Asistí en Dos Torres a una conferencia sobre Astronomía y nuestro cielo, el cielo de Los Pedroches. El ponente había derrochado pasión por el universo y cariño por nuestra Tierra. Estoy viviendo en el campo. Llegué a casa y miré hacia arriba. Miles de estrellas me hacían guiños cómplices y celestes: me dejé arrastrar.

Una Luna creciente me animó a soñar con un país donde los partidos políticos se ponían de acuerdo por el bien común y sus líderes se transformaban en dignos servidores de la ciudadanía solucionando los problemas concretos de la gente sin insultarse y llamando a las cosas por su nombre para que el personal conociera de primera mano de lo que se habla. Acaricié la idea de que la clase política había renunciado a la corrupción, al aberrante márketing, a los fuegos de artificio para despistar, a las declaraciones altisonantes y vacías, al «y tú más», a la verborrea barata y mitómana, a las descalificaciones, a las fake news. Haciendo caso a Cervantes, habían decidido hacer y hablar lo justo, con nitidez y rigor. La transparencia de sus actividades y sus cuentas era total. Dejaron de interferir en la Administración de Justicia y en los medios de comunicación públicos acatando sin comentar las sentencias de unos y la independencia de ambos. Las palabras democracia y diálogo habían dejado de ser manoseadas, ultrajadas, manipuladas, deslustradas. Ahora eran sinónimos de respeto, escucha, disenso razonado, empatía y una sana actitud de buscar acuerdos.

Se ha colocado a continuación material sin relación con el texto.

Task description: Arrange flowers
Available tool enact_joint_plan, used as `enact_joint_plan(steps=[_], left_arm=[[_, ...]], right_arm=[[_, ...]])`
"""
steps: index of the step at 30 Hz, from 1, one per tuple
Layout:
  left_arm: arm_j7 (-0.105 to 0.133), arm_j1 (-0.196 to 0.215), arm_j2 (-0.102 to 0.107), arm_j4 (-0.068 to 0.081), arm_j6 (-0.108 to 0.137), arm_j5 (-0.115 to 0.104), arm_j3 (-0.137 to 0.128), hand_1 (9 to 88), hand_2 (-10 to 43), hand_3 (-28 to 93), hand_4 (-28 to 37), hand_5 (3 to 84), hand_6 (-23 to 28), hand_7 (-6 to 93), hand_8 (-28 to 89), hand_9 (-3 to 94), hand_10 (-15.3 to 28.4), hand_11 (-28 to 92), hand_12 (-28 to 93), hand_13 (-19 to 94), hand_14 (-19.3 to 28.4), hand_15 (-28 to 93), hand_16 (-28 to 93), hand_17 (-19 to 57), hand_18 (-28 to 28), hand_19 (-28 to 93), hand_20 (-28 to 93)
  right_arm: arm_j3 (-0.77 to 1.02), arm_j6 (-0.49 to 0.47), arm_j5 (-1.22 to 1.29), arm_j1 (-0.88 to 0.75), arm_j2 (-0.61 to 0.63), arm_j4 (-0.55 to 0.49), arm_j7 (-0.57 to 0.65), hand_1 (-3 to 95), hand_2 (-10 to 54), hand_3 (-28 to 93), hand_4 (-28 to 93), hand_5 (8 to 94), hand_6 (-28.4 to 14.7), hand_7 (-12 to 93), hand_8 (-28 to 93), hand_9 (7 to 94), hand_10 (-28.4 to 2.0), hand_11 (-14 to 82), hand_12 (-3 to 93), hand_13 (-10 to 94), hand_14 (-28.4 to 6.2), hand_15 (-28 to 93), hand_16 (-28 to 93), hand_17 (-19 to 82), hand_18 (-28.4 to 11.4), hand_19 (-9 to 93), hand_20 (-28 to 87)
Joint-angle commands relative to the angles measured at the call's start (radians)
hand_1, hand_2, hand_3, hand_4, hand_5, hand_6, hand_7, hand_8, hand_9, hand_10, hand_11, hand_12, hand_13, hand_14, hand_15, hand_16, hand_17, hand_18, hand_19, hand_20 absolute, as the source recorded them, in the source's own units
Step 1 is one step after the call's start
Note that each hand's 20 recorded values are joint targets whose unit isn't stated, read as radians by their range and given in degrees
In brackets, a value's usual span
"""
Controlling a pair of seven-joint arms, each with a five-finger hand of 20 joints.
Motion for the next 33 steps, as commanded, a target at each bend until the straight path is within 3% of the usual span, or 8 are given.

La variedad de planetas, satélites, estrellas, galaxias y su equilibrio dinámico me condujeron a imaginar una nación plural y diversa pero de iguales, donde todas las ideas y sentimientos tenían cabida con un total respeto a todos los símbolos, a todas las instituciones, a todas las banderas y a toda la legalidad vigente. Los desacuerdos se llevaban a las mesas de negociación, a los medios de comunicación, a las redes sociales, a los parlamentos y, en su caso, a los juzgados. Mientras tanto se aplicaba con naturalidad la ley en vigor esperando la nueva. Disminuyeron los aforamientos y privilegios innecesarios y se puso límite de tiempo a los mandatos de presidentes, diputados y consejeros. El mérito y la capacidad sobrevoló el país como pájaro de buen agüero.

La tranquilidad que rezumaba este firmamento visible evocó en mi interior un estado donde la violencia machista había casi desaparecido, hombres y mujeres a igual trabajo tenían el mismo sueldo y padres y madres, los mismos derechos y obligaciones. Me imaginé un reino en el que las mujeres podían pasear solas en la noche y los niños jugaban en las calles sin la vigilancia de sus mayores. Las familias compartían tiempos y espacios por lo que los ancianos estaban acompañados y los niños eran educados en el calor de hogares compartidos. Teles y móviles perdieron presencia social: maestros, médicos y psicólogos aconsejaban como medidas terapéuticas participar en conversaciones directas, una hora -al menos- de lectura diaria y escribir a mano con frecuencia pensamientos y sentimientos. La palabra se había convertido en una medicina.

Este cielo afectado por una especie de sarampión de estrellas resucitó en mí el recuerdo de las pateras, de los refugiados, de los emigrantes... ¿Cuántas criaturas habrán viajado -algunos miles muertos- mirando al cielo y preguntándose por qué? Apelé a una patria universal donde quepamos todos, donde todos tengamos un sitio para vivir, una ración de pan para comer y un entorno que nos permita desarrollarnos como personas. En mi delirio de ensueños tomó cuerpo la idea de una sola religión con un tierno Dios que nos protege a todos.

Los Pedroches tomaron forma de encina con diecisiete ramas y profundas raíces. Una encina verde y enorme queriendo alcanzar el cielo e intentando transformar sus frutos en estrellas. Los Pedroches, a modo de especial quercus, lo percibí como árbol único y generoso que daba sombra en verano, calor en invierno y permitía una vida rica y variada en la tierra que cobija.

En una estrella fugaz se concentraron todos mis deseos y su desaparición actuó como campana de despertador. Así, de repente, mi ratito de trance se esfumó en el silencio de una noche abengalada. Decidí acostarme.